__The task__. Go through the listing and retype each line exactly.

__Information shown__.
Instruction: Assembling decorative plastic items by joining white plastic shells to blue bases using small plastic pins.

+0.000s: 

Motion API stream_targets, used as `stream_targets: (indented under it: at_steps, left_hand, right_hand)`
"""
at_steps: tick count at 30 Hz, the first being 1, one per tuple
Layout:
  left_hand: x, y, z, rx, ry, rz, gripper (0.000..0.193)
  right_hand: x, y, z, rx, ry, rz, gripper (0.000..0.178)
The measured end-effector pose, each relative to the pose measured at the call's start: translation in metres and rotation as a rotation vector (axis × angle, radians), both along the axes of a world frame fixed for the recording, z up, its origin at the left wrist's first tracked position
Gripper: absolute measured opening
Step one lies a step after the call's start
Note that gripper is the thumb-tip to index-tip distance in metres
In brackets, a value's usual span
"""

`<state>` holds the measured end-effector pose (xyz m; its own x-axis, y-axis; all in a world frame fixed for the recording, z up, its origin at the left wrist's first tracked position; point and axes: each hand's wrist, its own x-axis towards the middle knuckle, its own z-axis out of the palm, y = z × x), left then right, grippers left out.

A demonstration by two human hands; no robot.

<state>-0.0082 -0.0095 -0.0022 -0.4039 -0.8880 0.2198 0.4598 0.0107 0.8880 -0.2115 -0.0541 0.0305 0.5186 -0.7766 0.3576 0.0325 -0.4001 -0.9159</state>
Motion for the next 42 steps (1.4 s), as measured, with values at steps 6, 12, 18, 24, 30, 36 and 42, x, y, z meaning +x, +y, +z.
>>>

__Written reply__.
Instruction: Assembling decorative plastic items by joining white plastic shells to blue bases using small plastic pins.

+0.000s: 

Motion API stream_targets, used as `stream_targets: (indented under it: at_steps, left_hand, right_hand)`
"""
at_steps: tick count at 30 Hz, the first being 1, one per tuple
Layout:
  left_hand: x, y, z, rx, ry, rz, gripper (0.000..0.193)
  right_hand: x, y, z, rx, ry, rz, gripper (0.000..0.178)
The measured end-effector pose, each relative to the pose measured at the call's start: translation in metres and rotation as a rotation vector (axis × angle, radians), both along the axes of a world frame fixed for the recording, z up, its origin at the left wrist's first tracked position
Gripper: absolute measured opening
Step one lies a step after the call's start
Note that gripper is the thumb-tip to index-tip distance in metres
In brackets, a value's usual span
"""

`<state>` holds the measured end-effector pose (xyz m; its own x-axis, y-axis; all in a world frame fixed for the recording, z up, its origin at the left wrist's first tracked position; point and axes: each hand's wrist, its own x-axis towards the middle knuckle, its own z-axis out of the palm, y = z × x), left then right, grippers left out.

A demonstration by two human hands; no robot.

<state>-0.0082 -0.0095 -0.0022 -0.4039 -0.8880 0.2198 0.4598 0.0107 0.8880 -0.2115 -0.0541 0.0305 0.5186 -0.7766 0.3576 0.0325 -0.4001 -0.9159</state>
Motion for the next 42 steps (1.4 s), as measured, with values at steps 6, 12, 18, 24, 30, 36 and 42, x, y, z meaning +x, +y, +z.
>>>

That finishes the output for this exercise.